### What to produce
Here is a listing; restate all of it exactly.

------

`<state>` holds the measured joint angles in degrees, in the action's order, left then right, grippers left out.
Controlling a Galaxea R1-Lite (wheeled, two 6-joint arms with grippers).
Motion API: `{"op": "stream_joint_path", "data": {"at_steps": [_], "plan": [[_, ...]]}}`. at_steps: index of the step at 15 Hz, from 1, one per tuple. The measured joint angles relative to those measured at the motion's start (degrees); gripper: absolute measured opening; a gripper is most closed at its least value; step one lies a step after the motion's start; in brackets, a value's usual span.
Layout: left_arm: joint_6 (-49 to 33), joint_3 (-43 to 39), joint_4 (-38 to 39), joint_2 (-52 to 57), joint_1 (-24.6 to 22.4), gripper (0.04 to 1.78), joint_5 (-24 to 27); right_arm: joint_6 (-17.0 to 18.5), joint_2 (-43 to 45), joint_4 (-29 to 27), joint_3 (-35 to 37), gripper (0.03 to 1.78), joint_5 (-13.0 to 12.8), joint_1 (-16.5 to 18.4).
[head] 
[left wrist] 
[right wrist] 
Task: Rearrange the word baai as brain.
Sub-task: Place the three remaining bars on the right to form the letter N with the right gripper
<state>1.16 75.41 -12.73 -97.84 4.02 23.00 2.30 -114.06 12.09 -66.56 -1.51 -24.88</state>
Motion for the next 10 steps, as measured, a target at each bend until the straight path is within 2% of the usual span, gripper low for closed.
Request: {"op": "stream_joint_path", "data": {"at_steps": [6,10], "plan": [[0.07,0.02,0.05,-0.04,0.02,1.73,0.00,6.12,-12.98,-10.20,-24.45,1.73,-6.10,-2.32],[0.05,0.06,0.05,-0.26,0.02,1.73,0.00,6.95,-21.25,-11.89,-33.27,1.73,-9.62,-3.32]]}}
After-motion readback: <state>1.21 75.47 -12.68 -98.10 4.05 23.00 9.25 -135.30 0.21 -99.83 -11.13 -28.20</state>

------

### Problem solution
`<state>` holds the measured joint angles in degrees, in the action's order, left then right, grippers left out.
Controlling a Galaxea R1-Lite (wheeled, two 6-joint arms with grippers).
Motion API: `{"op": "stream_joint_path", "data": {"at_steps": [_], "plan": [[_, ...]]}}`. at_steps: index of the step at 15 Hz, from 1, one per tuple. The measured joint angles relative to those measured at the motion's start (degrees); gripper: absolute measured opening; a gripper is most closed at its least value; step one lies a step after the motion's start; in brackets, a value's usual span.
Layout: left_arm: joint_6 (-49 to 33), joint_3 (-43 to 39), joint_4 (-38 to 39), joint_2 (-52 to 57), joint_1 (-24.6 to 22.4), gripper (0.04 to 1.78), joint_5 (-24 to 27); right_arm: joint_6 (-17.0 to 18.5), joint_2 (-43 to 45), joint_4 (-29 to 27), joint_3 (-35 to 37), gripper (0.03 to 1.78), joint_5 (-13.0 to 12.8), joint_1 (-16.5 to 18.4).
[head] 
[left wrist] 
[right wrist] 
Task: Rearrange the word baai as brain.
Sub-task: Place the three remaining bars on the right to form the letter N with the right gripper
<state>1.16 75.41 -12.73 -97.84 4.02 23.00 2.30 -114.06 12.09 -66.56 -1.51 -24.88</state>
Motion for the next 10 steps, as measured, a target at each bend until the straight path is within 2% of the usual span, gripper low for closed.
Request: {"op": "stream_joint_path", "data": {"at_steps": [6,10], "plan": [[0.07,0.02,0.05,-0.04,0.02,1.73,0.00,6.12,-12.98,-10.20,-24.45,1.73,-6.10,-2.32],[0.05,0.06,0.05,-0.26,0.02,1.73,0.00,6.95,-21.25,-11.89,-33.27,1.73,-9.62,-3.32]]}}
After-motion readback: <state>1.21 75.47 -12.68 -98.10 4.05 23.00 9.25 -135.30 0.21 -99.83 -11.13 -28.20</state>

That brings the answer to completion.